# [Activity]
Show every line of the records below that contains the word "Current".

==================================================

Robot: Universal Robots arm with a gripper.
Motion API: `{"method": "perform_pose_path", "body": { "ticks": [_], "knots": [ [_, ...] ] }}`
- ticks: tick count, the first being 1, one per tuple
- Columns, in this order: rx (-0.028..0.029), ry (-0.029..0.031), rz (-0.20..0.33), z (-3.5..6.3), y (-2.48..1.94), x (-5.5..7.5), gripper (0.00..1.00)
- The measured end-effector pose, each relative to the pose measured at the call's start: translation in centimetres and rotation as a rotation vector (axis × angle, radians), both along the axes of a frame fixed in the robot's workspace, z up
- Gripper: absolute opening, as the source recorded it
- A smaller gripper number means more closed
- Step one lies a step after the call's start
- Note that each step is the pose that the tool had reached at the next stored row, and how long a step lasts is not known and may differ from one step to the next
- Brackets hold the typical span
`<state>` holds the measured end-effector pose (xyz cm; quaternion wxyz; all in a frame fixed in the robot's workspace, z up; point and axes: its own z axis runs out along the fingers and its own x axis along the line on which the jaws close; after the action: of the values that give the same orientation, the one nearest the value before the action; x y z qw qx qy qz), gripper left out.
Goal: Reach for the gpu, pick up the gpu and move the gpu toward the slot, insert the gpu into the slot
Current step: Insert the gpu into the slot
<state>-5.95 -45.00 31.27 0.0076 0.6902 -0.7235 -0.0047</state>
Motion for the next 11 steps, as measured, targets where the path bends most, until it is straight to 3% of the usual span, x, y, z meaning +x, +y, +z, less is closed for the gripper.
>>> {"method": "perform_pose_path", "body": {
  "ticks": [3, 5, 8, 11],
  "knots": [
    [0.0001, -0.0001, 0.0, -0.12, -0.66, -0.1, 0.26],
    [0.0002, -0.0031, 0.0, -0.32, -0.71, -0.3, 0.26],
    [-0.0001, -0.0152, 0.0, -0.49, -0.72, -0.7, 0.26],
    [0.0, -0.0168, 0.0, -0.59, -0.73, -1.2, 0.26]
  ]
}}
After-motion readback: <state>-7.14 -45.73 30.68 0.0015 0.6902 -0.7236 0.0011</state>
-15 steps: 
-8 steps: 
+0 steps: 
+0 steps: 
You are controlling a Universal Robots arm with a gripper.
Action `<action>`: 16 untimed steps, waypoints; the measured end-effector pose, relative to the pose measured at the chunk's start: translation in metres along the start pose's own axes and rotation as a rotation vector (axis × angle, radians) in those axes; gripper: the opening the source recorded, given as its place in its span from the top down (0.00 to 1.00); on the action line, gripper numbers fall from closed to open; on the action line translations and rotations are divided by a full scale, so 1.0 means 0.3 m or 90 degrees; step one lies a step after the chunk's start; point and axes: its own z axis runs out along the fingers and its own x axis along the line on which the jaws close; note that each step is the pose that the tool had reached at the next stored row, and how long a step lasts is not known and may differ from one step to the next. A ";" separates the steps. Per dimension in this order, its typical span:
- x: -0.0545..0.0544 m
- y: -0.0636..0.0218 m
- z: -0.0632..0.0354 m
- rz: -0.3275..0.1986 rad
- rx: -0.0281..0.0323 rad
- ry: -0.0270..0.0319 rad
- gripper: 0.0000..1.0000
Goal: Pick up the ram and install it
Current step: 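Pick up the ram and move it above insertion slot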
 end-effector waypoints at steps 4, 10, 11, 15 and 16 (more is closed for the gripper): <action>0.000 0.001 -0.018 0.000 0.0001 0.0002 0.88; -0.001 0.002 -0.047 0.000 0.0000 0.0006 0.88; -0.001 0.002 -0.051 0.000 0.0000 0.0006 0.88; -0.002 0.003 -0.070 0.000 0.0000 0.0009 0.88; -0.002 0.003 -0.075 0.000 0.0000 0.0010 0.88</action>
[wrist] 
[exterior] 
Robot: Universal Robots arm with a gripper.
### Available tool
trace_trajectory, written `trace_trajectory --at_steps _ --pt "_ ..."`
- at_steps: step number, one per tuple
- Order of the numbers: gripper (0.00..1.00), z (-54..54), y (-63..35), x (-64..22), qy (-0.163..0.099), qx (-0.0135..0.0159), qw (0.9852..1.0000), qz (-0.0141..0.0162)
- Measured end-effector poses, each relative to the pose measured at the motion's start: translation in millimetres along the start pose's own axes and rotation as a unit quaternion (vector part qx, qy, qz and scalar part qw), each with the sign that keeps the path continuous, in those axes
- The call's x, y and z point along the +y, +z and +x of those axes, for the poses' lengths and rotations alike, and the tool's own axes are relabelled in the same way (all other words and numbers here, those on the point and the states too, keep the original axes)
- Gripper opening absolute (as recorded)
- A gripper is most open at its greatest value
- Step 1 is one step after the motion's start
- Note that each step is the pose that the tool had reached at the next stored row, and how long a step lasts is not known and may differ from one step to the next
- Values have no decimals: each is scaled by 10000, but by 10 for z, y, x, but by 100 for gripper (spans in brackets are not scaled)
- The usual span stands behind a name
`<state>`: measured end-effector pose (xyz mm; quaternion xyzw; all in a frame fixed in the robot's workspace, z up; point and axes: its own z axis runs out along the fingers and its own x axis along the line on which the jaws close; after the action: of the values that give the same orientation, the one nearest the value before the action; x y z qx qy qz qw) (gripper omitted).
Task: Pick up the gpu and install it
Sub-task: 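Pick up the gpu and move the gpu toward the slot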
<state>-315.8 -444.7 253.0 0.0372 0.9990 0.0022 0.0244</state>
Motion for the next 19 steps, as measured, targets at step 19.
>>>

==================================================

# [Result below]
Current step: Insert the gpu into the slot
Current step: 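Pick up the ram and move it above insertion slot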

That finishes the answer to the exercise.